Дирижер взмахнул палочкой. Спектакль начался.
В ту пору мне было девятнадцать лет. За несколько недель до того вышел я из Бутырской тюрьмы ОГПУ, где просидел три с половиной месяца, будучи арестован в одну ночь с моим отцом. Я вышел на свободу «по чистой», т.е. без каких-либо неприятных последствий для меня. Мне было разрешено и дальше жить в Москве. Вероятно, этим я был обязан моему возрасту. Мой отец не был столь счастливым, и когда через шесть месяцев после ареста он вышел из тюрьмы, то получил предписание в трехдневный срок покинуть Москву. Это было в то время обычной мерой по отношению к москвичам, просидевшим некоторое время в тюрьме ОГПУ, обвинение против которых не подтверждалось.

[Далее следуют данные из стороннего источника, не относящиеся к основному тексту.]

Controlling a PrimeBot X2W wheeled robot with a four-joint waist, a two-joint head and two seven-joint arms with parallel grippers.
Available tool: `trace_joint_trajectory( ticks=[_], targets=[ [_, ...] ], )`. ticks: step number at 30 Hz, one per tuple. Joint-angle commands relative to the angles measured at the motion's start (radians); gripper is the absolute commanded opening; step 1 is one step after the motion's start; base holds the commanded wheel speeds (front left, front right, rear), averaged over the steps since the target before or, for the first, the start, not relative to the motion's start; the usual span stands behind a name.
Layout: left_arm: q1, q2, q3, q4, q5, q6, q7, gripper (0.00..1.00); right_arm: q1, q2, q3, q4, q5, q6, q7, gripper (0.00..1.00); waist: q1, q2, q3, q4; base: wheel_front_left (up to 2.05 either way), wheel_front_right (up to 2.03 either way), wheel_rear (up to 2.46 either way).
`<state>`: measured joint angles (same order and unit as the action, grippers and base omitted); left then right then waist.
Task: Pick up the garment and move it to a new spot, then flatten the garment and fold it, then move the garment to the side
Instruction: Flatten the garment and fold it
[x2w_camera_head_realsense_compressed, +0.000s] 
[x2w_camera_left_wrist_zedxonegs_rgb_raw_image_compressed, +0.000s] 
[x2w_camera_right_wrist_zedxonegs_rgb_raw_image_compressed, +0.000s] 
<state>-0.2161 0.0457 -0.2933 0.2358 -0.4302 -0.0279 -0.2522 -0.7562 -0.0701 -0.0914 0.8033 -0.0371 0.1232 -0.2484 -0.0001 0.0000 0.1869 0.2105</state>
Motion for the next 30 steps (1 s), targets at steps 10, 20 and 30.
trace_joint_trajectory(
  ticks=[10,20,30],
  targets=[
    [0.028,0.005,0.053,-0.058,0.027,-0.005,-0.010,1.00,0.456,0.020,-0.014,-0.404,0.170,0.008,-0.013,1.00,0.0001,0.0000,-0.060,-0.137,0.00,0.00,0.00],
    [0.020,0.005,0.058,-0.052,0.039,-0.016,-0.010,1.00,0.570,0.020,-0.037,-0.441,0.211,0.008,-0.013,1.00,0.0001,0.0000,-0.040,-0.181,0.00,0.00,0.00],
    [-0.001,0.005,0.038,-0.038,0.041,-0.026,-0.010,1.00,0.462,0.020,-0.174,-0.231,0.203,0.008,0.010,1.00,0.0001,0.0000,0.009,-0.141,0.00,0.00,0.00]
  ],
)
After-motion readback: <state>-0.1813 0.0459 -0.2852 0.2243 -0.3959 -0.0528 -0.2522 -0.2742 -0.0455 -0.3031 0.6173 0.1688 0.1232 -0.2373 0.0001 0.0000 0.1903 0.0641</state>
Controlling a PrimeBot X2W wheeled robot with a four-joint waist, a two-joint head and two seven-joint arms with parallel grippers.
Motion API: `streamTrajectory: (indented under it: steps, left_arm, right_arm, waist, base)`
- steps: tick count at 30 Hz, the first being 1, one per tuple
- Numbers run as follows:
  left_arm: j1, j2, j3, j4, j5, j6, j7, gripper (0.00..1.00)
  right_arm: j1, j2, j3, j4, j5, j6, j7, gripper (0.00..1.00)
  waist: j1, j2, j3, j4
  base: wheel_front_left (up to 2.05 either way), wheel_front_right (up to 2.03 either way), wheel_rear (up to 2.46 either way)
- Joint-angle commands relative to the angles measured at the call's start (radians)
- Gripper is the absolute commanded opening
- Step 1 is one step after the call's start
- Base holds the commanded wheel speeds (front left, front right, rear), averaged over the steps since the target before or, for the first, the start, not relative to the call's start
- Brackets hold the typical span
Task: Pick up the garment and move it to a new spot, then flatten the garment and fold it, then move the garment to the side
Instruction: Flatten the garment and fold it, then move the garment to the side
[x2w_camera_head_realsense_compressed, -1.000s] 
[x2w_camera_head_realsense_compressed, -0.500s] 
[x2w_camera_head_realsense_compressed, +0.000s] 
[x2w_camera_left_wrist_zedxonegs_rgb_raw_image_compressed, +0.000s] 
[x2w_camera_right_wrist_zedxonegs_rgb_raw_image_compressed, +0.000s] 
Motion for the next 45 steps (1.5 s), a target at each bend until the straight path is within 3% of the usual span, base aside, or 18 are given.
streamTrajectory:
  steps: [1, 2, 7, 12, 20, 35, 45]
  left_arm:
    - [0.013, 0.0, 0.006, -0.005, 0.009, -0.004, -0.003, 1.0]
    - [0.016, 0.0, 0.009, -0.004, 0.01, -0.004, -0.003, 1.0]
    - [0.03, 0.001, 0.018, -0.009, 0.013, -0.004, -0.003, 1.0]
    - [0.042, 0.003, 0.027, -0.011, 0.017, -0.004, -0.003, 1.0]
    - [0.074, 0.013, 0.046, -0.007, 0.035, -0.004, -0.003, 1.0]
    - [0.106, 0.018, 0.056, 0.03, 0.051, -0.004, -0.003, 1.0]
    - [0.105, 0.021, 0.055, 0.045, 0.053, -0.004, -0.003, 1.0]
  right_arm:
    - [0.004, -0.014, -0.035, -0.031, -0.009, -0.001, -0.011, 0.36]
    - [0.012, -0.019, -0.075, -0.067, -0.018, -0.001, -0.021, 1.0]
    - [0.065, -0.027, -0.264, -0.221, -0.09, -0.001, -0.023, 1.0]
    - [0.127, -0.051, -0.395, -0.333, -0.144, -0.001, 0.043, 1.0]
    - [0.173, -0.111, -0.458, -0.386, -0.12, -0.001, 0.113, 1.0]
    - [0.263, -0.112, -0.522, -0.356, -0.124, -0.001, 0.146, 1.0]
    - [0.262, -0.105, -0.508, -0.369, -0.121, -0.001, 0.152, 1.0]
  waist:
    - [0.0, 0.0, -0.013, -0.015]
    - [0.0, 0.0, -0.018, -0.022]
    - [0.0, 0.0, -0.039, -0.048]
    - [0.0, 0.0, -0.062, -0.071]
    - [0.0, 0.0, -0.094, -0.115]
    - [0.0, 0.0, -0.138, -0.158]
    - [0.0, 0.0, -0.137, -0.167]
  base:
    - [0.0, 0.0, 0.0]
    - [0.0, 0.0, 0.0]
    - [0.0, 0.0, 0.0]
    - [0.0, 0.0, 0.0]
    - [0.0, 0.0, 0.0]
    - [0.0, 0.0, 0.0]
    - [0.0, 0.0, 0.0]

Отец мой происходил из семьи московских фабрикантов. Текстильная фабрика, принадлежавшая до революции моему деду, находилась в 60 километрах от Москвы в городе Богородске. Сам отец получил превосходное образование в Германии и Англии и был первоклассным инженером – специалистом по текстильной промышленности. Моя мать была дочерью директора одной из крупнейших московских фабрик. Она хорошо играла на рояле. Ее любимыми композиторами были Бетховен, Шопен и Лист. Именно матери был я обязан своими первыми музыкальными впечатлениями.
Мой отец не принимал участия в Гражданской войне и года через два после Октябрьской революции 1917 года начал служить как специалист в различных советских учреждениях. К тому же времени (точнее, к 1918 году) относятся и мои первые уроки скрипки у концертмейстера московской оперы Фердинанда Фердинандовича Гроббе. Это был пожилой немец, педантичный и требовательный. Сам он был учеником знаменитого Иоахима и считался в Москве вполне солидным скрипачом.
Когда я начал музыкальные уроки, мои родители и не предполагали, что я смогу стать в будущем профессиональным музыкантом. Как и в большинстве других московских старых семей, музыка не имела в глазах моих родителей репутации серьезного занятия, которому можно посвятить всю свою жизнь. С большим уважением и с восхищением относились только к музыкантам такого масштаба, как Рахманинов, Ауэр или Зилоти. К музыкантам более скромным относились хорошо, но с некоторым предубеждением, как к людям из другого все-таки круга. Это предубеждение оставалось в силе в течение первого послереволюционного десятилетия.
К тому времени, когда нас с отцом арестовали – осенью 1929 года, – отец служил на большой советской фабрике, где он был главным инженером, а я играл на скрипке уже довольно порядочно. Моя любовь к музыке стала серьезна и устойчива. Я уже начинал подумывать о том, чтобы избрать музыку своей профессией, но отец все еще не хотел об этом слышать.
Тем временем в русском обществе происходили грандиозные перемены, вызванные бурными политическими и социальными процессами и потрясениями. Начиналась сталинская эпоха. Была объявлена беспощадная война «классовым врагам». Началась «ликвидация кулачества как класса». Сотни и тысячи товарных поездов с арестованными крестьянами потянулись в концлагеря на север и на восток.
Старая техническая интеллигенция тоже попала в разряд «классовых врагов». Начались большие процессы инженеров: «Шахтинский процесс», процесс «Промпартии» и другие.
Наша семья была причислена к чуждым и классово-враждебным элементам по двум причинам: во-первых – как семья бывших фабрикантов, т.е. капиталистов и эксплуататоров, и во-вторых – потому, что мой отец был инженером с дореволюционным образованием, т.е. принадлежал к части русской интеллигенции, в высшей степени подозрительной и неблагонадежной с советской точки зрения.
Первым результатом всего этого было то, что летом 1929 года нас всех лишили избирательных прав. Мы стали «лишенцами». Категория «лишенцев» среди советских граждан – это категория неполноценных граждан низшего разряда. Их положение в советском обществе во многом напоминало положение евреев в гитлеровской Германии. Государственная служба и профессии интеллигентного труда были для них закрыты. О высшем образовании не приходилось и мечтать. Лишенцы были первыми кандидатами в концлагеря и в тюрьмы. Кроме того, во многих деталях повседневной жизни они постоянно чувствовали униженность своего общественного положения. Я помню, какое тяжелое впечатление на меня произвело то, что вскоре после лишения нас избирательных прав к нам в квартиру пришел монтер с телефонной станции и унес наш телефонный аппарат. «Лишенцам телефон не полагается», – сказал он кратко и выразительно.